■ Problem to work on ■
Please give the data again in full, exactly as it reads.
======== Supplied data
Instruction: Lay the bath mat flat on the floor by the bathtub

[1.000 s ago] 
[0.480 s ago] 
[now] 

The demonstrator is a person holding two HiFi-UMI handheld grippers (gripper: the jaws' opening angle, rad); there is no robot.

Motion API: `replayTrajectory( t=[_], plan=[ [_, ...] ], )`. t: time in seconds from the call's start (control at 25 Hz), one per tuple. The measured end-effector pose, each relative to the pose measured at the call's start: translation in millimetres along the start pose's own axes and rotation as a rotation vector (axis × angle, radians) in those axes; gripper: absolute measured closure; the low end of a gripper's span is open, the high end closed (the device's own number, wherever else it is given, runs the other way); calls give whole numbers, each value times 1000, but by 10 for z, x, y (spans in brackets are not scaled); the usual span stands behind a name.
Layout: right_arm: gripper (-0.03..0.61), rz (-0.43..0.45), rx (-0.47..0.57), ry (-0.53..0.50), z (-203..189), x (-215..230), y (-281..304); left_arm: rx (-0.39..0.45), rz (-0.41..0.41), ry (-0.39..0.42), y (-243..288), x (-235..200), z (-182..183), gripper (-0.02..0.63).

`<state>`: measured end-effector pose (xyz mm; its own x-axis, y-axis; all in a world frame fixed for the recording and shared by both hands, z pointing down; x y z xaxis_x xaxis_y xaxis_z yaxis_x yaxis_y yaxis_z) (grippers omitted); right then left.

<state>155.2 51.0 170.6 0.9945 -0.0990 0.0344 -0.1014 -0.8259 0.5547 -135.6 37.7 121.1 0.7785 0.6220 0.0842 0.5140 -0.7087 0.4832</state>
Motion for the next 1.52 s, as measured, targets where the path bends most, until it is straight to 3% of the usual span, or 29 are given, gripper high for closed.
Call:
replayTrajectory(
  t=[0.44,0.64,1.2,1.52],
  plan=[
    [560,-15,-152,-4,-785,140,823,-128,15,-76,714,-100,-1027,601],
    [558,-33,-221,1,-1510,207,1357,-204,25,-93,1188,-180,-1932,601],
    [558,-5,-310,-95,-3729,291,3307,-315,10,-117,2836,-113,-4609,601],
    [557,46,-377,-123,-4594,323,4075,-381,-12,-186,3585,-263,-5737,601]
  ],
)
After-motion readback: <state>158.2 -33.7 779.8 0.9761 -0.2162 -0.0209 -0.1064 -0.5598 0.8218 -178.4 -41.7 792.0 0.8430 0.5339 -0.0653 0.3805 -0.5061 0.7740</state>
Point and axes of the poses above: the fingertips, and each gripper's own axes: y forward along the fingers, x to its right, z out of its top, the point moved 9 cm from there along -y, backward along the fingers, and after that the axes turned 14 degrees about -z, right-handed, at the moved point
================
■ Answer section ■
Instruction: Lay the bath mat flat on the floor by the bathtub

[1.000 s ago] 
[0.480 s ago] 
[now] 

The demonstrator is a person holding two HiFi-UMI handheld grippers (gripper: the jaws' opening angle, rad); there is no robot.

Motion API: `replayTrajectory( t=[_], plan=[ [_, ...] ], )`. t: time in seconds from the call's start (control at 25 Hz), one per tuple. The measured end-effector pose, each relative to the pose measured at the call's start: translation in millimetres along the start pose's own axes and rotation as a rotation vector (axis × angle, radians) in those axes; gripper: absolute measured closure; the low end of a gripper's span is open, the high end closed (the device's own number, wherever else it is given, runs the other way); calls give whole numbers, each value times 1000, but by 10 for z, x, y (spans in brackets are not scaled); the usual span stands behind a name.
Layout: right_arm: gripper (-0.03..0.61), rz (-0.43..0.45), rx (-0.47..0.57), ry (-0.53..0.50), z (-203..189), x (-215..230), y (-281..304); left_arm: rx (-0.39..0.45), rz (-0.41..0.41), ry (-0.39..0.42), y (-243..288), x (-235..200), z (-182..183), gripper (-0.02..0.63).

`<state>`: measured end-effector pose (xyz mm; its own x-axis, y-axis; all in a world frame fixed for the recording and shared by both hands, z pointing down; x y z xaxis_x xaxis_y xaxis_z yaxis_x yaxis_y yaxis_z) (grippers omitted); right then left.

<state>155.2 51.0 170.6 0.9945 -0.0990 0.0344 -0.1014 -0.8259 0.5547 -135.6 37.7 121.1 0.7785 0.6220 0.0842 0.5140 -0.7087 0.4832</state>
Motion for the next 1.52 s, as measured, targets where the path bends most, until it is straight to 3% of the usual span, or 29 are given, gripper high for closed.
Call:
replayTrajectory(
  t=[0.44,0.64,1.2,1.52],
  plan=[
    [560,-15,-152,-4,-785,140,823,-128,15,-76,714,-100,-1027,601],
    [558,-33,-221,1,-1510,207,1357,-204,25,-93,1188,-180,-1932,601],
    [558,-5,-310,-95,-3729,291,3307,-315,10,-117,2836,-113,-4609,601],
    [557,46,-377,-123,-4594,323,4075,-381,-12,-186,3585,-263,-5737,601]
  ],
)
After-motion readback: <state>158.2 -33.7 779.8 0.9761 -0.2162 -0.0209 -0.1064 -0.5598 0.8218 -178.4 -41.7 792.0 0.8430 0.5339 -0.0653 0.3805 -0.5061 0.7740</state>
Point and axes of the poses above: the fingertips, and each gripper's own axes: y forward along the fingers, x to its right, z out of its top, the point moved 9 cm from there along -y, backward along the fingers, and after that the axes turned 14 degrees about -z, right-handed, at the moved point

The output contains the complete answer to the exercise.